What you need to do
Starting at the line that contains "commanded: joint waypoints", repeat each line exactly through the last line of the listing, and repeat nothing else.

Dataset content

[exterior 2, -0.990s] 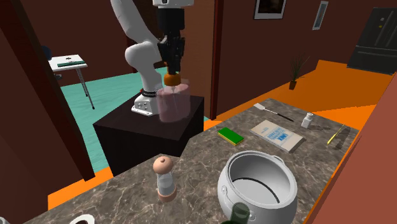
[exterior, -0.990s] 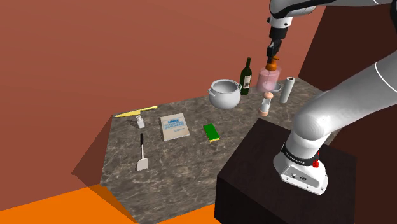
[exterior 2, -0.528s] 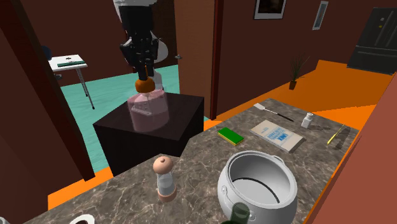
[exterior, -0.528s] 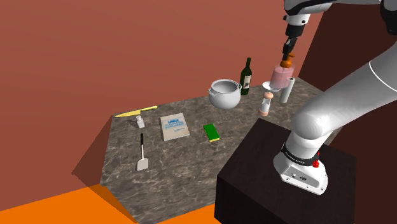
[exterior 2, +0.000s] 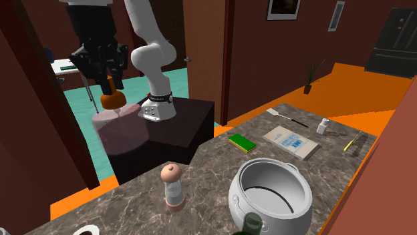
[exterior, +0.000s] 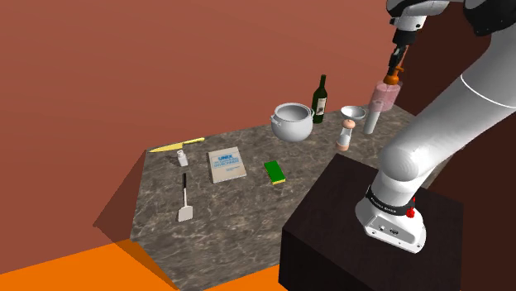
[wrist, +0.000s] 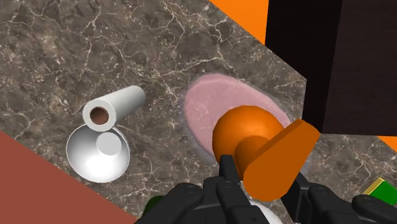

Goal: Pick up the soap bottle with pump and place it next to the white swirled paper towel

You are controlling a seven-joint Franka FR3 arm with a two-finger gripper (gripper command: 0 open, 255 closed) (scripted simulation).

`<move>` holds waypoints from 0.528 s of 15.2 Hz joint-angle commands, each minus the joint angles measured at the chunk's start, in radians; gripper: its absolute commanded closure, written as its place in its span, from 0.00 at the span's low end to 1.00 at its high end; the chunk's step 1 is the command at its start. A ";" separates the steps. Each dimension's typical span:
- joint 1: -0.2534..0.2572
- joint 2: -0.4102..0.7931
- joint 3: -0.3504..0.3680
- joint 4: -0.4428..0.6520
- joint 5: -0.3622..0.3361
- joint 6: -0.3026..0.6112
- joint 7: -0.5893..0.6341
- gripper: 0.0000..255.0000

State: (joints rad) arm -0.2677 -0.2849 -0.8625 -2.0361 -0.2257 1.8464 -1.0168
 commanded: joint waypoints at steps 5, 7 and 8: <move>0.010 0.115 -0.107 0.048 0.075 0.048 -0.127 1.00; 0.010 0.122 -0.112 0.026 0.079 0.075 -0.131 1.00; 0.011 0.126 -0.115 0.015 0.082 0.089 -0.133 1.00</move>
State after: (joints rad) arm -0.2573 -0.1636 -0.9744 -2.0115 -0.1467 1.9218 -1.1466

Result of the task
 commanded: joint waypoints at steps 5, 7 and 8: <move>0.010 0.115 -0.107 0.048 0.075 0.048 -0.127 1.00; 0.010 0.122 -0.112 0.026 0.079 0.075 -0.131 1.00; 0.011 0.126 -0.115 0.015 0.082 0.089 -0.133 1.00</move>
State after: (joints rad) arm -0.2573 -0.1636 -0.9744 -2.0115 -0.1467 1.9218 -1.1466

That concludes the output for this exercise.